PAN Europe and Nature&Progrès Belgium took legal action against the systematic authorisation of two cypermethrin-based insecticides, a substance linked to health and environmental damages, the NGOs argued.
The NGOs jointly asked the Belgian Council of State to immediately suspend the authorisation of two cypermethrin-based insecticides: Sherpa 100 EW et Aphicar 100 EW.
According to the NGOs, despite the availability of alternatives, Belgian authorities systematically expose citizens, and the environment to toxic substances, and their authorisations of these pesticides do not follow the relevant EU legislation.
Cypermethrin is an insecticide belonging to the pyrethroid family widely used in agriculture to fight various species such as caterpillars, flies or weevils.
The substance was first approved at the EU level in 2005 for a period of 10 years. Following delays in its re-evaluation process, its validity period has been extended five times, until renewal for seven years in 2021 due to pressure from several member states, as a substance for which alternatives must be considered.
In September, PAN Europe and the NGO Sum Of Us had submitted a formal complaint to the European Court of Justice (ECJ) claiming that the Commission, by re-approving the substance, did not follow the conclusions of the European Food Safety Authority (EFSA) to ban cypermethrin.
PAN has listed Cypermethrin as one of the 12 most toxic substances, for which the NGO calls for an immediate ban.
“Cypermethrin is a substance known to be particularly toxic to bees and aquatic species and highly suspected of endocrine disruption in humans,” Martin Dermine, executive director of PAN Europe, said in a press release.
In Belgium, cypermethrin is used on a wide range of cereals like wheat, barley, oats or rye, as well as on vegetables such as cabbages and potatoes.
In the challenged authorisations, the Belgian authorities allegedly failed to carry out a comparative assessment of the product containing cypermethrin and the chemical and non-chemical alternatives to its use.

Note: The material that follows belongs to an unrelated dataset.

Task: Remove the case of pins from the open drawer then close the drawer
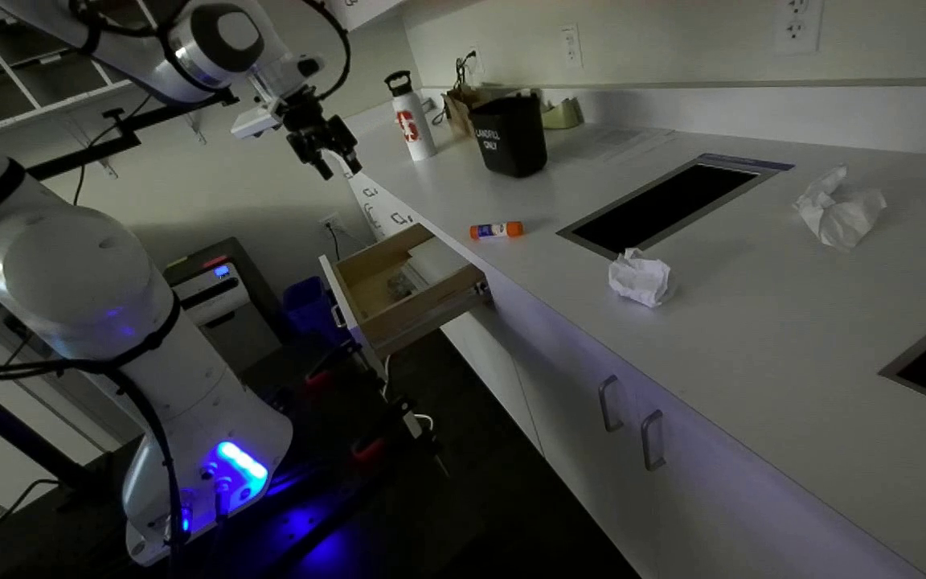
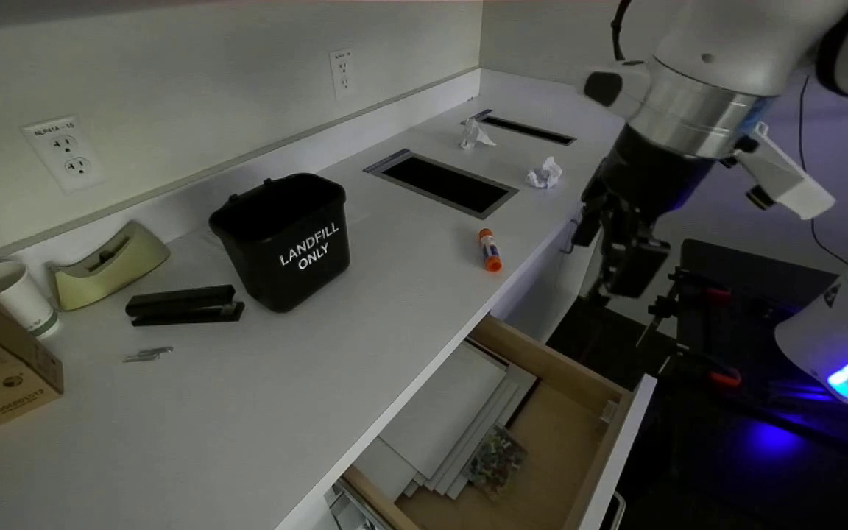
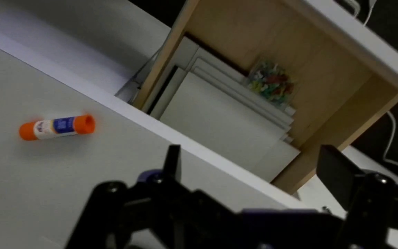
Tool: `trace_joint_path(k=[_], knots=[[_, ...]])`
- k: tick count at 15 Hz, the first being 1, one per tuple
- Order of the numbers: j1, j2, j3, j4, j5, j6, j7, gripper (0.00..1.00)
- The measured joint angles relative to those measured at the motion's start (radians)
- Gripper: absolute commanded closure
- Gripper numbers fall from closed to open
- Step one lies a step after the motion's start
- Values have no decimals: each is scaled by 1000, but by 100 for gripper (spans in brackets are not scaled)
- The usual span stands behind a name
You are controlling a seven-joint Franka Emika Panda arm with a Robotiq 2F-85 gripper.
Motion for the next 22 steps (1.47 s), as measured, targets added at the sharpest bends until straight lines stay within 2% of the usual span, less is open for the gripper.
trace_joint_path(k=[2, 9, 12, 17, 22], knots=[[39, 0, 16, -13, 2, 1, -20, 0], [29, 4, 13, -12, -19, 0, -19, 0], [31, 47, 53, -11, -130, 0, -37, 0], [43, 198, 124, -9, -341, 51, -46, 0], [48, 375, 108, 14, -648, 194, -56, 0]])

Alternatives for cypermethrin include crop rotation to prevent accumulation of the insects in the soil, avoiding fields previously used as meadows, extensive soil cultivation to expose the insects to the sun and monitoring the soil (feromone traps), PAN Europe explains.
“The Belgian procedure is designed to prevent any form of substitution of these most toxic pesticides by safer alternatives. We ask the Council of State to sanction this practice contrary to the EU regulation on pesticides and therefore exposes citizens and the environment to this particularly toxic substance without legal ground,” Salomé Roynel, Campaigner at PAN Europe, said.
According to a PAN report published in May, Belgium was the member state in which residues of the most toxic pesticides were most frequently found.